Candaan semestinya menghibur dan mencairkan suasana. Tidak bisa disebut sedang bercanda kalau pada akhirnya malah memperkeruh dan menegangkan situasi. Kalau pun masih bisa disebut sebagai candaan, itu adalah candaan dangkal, guyonan yang tak pantas. Terlebih bila itu diucapkan oleh seorang pejabat publik, pejabat negara sekelas menteri.
Adalah Menteri Agama Yaqut Cholil Qoumas yang, lagi-lagi, membuat geger publik dengan pernyataan kontroversialnya. Pada sebuah acara internal Kementerian Agama di Surabaya, Rabu (13/9), ia melontarkan selorohan yang menyerempet pasangan bakal calon presiden dan wakil presiden Amin. Amin ialah akronim pasangan Anies Baswedan-Muhaimin Iskandar yang diusung Partai NasDem, PKB, dan hampir pasti PKS.
Saat itu, Menag melempar guyonan kepada Kepala Balitbang Diklat Kemenag Prof Amin Suyitno, sekaligus menyinggung pasangan Amin yang memang sedang ramai diberitakan. Yaqut menyatakan dirinya tidak akan memilih Amin. Dia bahkan mengatakan, orang yang memilih Amin berarti bidah.
Kita tidak tahu Amin yang dimaksud Yaqut dalam pernyataan itu apakah merujuk pada Amin Suyitno, koleganya di Kemenag, atau Amin yang merupakan akronim pasangan capres-cawapres. Di situlah justru letak tidak lucunya candaan Menag. Patut diduga ia 'memanfaatkan' keberadaan Amin Suyitno sebagai sasaran guyonan sekaligus sindiran, padahal sebetulnya tujuannya ialah menyentil pasangan Amin.
Dugaan seperti itu tidak berlebihan jika kita merujuk pada pernyataan Menag sebelumnya yang juga sarat dengan tendensi politik. Dalam keterangan resmi Kemenag, Minggu (3/9) dia mengajak masyarakat tak memilih sosok pemimpin yang menggunakan agama untuk kepentingan politik di Pilpres 2024. Yaqut juga meminta publik lebih jeli dalam menentukan pilihan, terlebih sosok yang pernah memecah belah umat.
Sangat mudah dibaca bahwa dalam pernyataan itu ada muatan tendensi politik yang kuat untuk menyerang dan menyudutkan bacapres tertentu yang selama ini memang selalu distigmakan seperti itu.
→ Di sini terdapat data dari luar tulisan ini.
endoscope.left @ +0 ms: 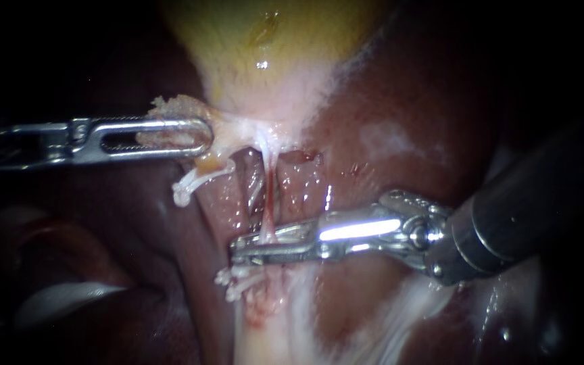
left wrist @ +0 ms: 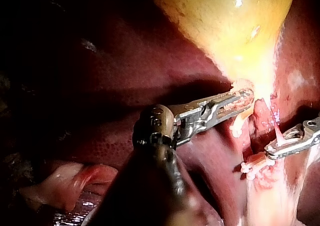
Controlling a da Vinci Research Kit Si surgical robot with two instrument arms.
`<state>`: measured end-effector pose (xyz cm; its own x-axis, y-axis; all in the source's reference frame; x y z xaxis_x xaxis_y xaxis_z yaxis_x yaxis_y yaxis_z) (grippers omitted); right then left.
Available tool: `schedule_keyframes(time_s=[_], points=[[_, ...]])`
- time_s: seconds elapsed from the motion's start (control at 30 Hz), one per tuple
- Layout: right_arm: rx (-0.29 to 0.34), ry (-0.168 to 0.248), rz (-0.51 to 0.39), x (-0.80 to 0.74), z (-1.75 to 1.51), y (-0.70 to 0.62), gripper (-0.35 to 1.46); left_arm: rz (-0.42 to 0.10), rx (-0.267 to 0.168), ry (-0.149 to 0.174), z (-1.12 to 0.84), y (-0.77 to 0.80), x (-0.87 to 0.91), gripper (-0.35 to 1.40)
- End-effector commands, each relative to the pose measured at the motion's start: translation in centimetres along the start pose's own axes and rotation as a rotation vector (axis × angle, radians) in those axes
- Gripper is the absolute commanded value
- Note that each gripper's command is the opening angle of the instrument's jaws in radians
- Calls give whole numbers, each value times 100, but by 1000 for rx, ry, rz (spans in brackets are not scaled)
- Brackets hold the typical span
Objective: Going back second clip right tube
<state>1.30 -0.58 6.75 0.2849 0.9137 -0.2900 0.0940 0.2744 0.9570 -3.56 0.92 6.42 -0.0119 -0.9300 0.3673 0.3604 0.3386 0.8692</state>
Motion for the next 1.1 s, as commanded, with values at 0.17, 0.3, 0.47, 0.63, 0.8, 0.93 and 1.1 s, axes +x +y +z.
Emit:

Stigma yang terus dirawat dan diglorifikasi oleh lawan politiknya, kendati kebenaran dari rumor itu tak pernah diuji dan dibuktikan dengan jelas.
Kini, tak sampai setengah sebulan setelah pernyataan itu, Yaqut seperti ingin kembali menyudutkan bacapres yang sama, plus bacawapresnya, lewat cara yang berbeda. Kali ini ia 'membungkusnya' dengan sebuah guyonan yang boleh dibilang sudah kelewat batas. Mengapa kelewat batas, sebab ia sudah membawa-bawa istilah bidah untuk dicampurkan dalam urusan politik praktis.
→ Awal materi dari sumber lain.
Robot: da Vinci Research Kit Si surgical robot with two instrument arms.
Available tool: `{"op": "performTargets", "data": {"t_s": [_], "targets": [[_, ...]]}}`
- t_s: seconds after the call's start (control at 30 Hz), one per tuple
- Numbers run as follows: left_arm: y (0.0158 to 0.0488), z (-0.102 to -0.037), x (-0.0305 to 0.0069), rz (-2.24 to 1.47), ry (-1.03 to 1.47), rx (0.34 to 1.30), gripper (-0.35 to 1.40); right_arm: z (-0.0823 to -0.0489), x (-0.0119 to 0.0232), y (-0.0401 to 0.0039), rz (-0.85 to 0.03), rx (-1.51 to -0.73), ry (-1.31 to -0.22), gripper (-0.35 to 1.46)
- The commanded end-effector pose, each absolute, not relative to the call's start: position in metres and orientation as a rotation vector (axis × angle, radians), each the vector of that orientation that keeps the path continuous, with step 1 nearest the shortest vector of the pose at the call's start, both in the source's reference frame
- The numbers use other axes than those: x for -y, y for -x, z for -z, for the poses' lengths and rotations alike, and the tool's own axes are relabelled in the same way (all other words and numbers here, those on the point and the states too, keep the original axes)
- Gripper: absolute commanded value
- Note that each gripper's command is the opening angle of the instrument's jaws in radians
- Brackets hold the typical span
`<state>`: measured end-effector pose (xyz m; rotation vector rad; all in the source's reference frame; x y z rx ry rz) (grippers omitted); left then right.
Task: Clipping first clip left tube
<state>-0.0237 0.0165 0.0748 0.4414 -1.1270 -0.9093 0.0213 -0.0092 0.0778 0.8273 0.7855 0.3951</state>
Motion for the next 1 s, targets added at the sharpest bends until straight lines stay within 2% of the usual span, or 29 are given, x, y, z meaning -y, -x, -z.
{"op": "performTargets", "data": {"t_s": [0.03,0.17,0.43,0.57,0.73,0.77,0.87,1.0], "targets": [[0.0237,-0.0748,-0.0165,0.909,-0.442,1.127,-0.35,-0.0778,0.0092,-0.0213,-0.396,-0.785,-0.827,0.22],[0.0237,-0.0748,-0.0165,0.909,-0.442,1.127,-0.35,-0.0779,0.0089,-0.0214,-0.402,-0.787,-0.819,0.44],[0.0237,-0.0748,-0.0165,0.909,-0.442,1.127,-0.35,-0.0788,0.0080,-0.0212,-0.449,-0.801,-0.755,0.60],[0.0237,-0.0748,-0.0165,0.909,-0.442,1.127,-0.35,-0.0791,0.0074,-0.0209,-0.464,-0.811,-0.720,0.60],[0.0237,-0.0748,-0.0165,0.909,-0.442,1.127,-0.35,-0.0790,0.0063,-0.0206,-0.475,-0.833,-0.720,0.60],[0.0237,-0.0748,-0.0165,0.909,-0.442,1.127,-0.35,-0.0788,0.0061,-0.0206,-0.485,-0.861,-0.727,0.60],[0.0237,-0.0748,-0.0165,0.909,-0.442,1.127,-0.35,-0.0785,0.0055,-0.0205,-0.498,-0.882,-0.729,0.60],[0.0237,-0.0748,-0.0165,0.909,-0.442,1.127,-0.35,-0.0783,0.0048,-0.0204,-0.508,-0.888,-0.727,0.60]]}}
Bidah artinya perbuatan atau cara yang tidak pernah dikatakan atau dicontohkan Rasulullah atau sahabatnya, kemudian dilakukan seolah-olah menjadi ajaran Islam. Lalu apa urusannya memilih Amin (siapapun yang dimaksud) dikatakan sebagai bidah?
Menag, sekali lagi, telah melakukan kesalahan fatal dalam kapasitasnya sebagai pejabat negara dan pelayan publik. Alih-alih bekerja menjalankan tanggung jawabnya, ia sepertinya malah terlampau jauh mengurusi Pilpres 2024 yang seharusnya bukan menjadi urusannya. Ketidakmampuan ia menahan diri dan nafsu berpolitiknya justru berpotensi membuat keruh suasana perpolitikan menjelang Pemilu 2024.